I have put all my sprite vertices into a single VBO. If I want to update their individual positions, rotations etc within a scene, I could,

Recalculate all the vertex positions on the CPU per frame and call glBufferData(…) to update the VBO. Pros, only requires one glDrawArrays(…) call. Cons increased bandwidth and CPU.
Recalculate the model matrix for each sprite. On render, call glUniformMatrix4fv(…) to update the model matrix uniform in the vertex shader, then call glDrawArrays(…) per sprite (six verts). Pros, lower bandwidth and CPU, moved matrix calcs to GPU. Cons, many more draw calls and uniform state changes.
Store a model matrix for each sprite as 3*vec4 stream/dynamic VBOs and pass to the vertex shader as attributes. Update using glBufferData(…). Pros, only requires one glDrawArrays(…) call and moved matrix calcs to GPU. Cons, increased bandwidth.

Each approach seems to have at least one significant drawback. Have I missed a trick? Can anyone give me advice on which approach I should take?

Thanks in advance!

Alfonse_Reinheart · August 7, 2015, 6:03am

OpenGL doesn’t have a “retained mode”.

You should use appropriate buffer object streaming approaches when uploading data like this.

As for the whole “increased bandwidth” downside… you’re talking about “thousands of sprites”, yes? If each sprite has 4 vertices, and each vertex is 32 bytes in size (which is rather large; you should be able to squeeze one into 16 or at least 24), and you have 5000 sprites, then you’re talking about 640,000 bytes. That’s not even 1MB. It’s nothing, really.

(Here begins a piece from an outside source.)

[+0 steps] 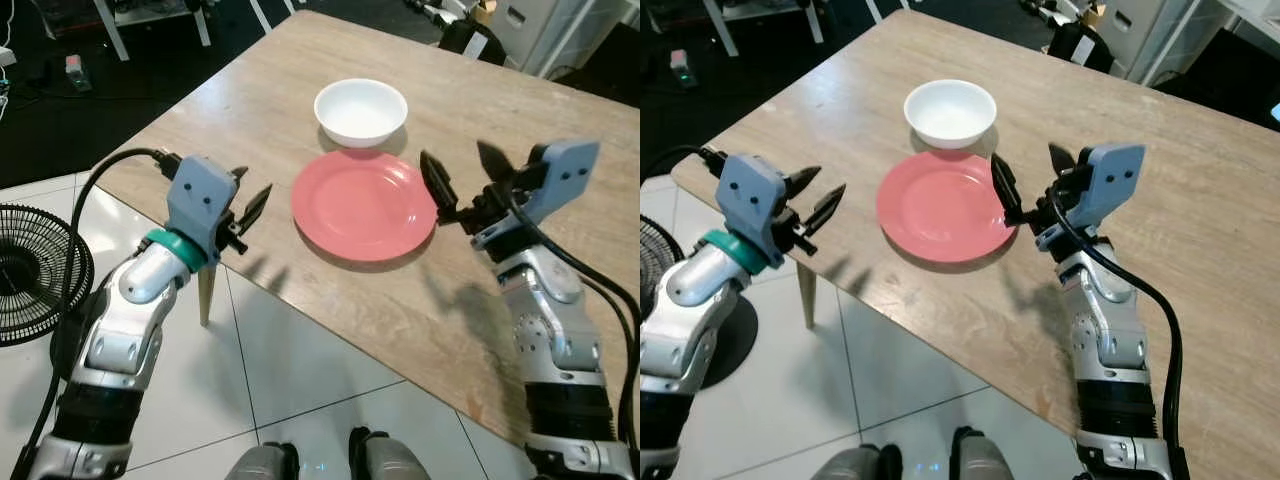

Having one draw call (with a UBO or uniform state change inbetween) for each of 5000 sprites is very bad, performance-wise. Basically, a non-starter as an idea.

Also, it would make each vertex that much larger, since each vertex would need its own matrix. So also a non-starter.

Of the 3 options you’ve outlined, #1 is the only one worth using (again, assuming proper streaming is done).

What you haven’t considered is an alternative approach based, not on vertices, but on sprites. In this case, you’re relying on instancing. You draw all of your sprites in one draw call, but they all use the same 4 vertices. Each sprite would be rendered as an instance, and your per-instance data are the important elements of the sprite: its location and dimensions in space, the location and dimensions of its texture coordinate, and transform information (not as a full matrix, but perhaps a rotation and scale). And maybe a color.

The 4 vertex shader invocations for each instance would use gl_VertexID to tell which of the 4 vertices of the sprite it is working on. They would each use the per-instance data to compute that particular vertex’s output values.

It may not be better than #1 in performance; you’ll have to measure it to see.

fazzmatazz · August 7, 2015, 9:05am

Thank you, Alfonse. Your answer was a great help. I put together a quick test program and for my particular implementation instancing performed slightly better, and only required a handful of small code changes to my 1# implementation.

For ref, I built two VBOs, one containing a simple three vertex triangle, the other an instanced VBO containing a few thousand vec3. Each vec3 representing each of my triangles’ 2D translation and rotation. I used glVertexAttribDivisor(…) to set how often to iterate over the instanced VBO. In the vertex shader, I used the vec3 to build a transformation matrix, which I then applied to the vertices. I used glDrawArraysInstanced(…) to render all of my triangles.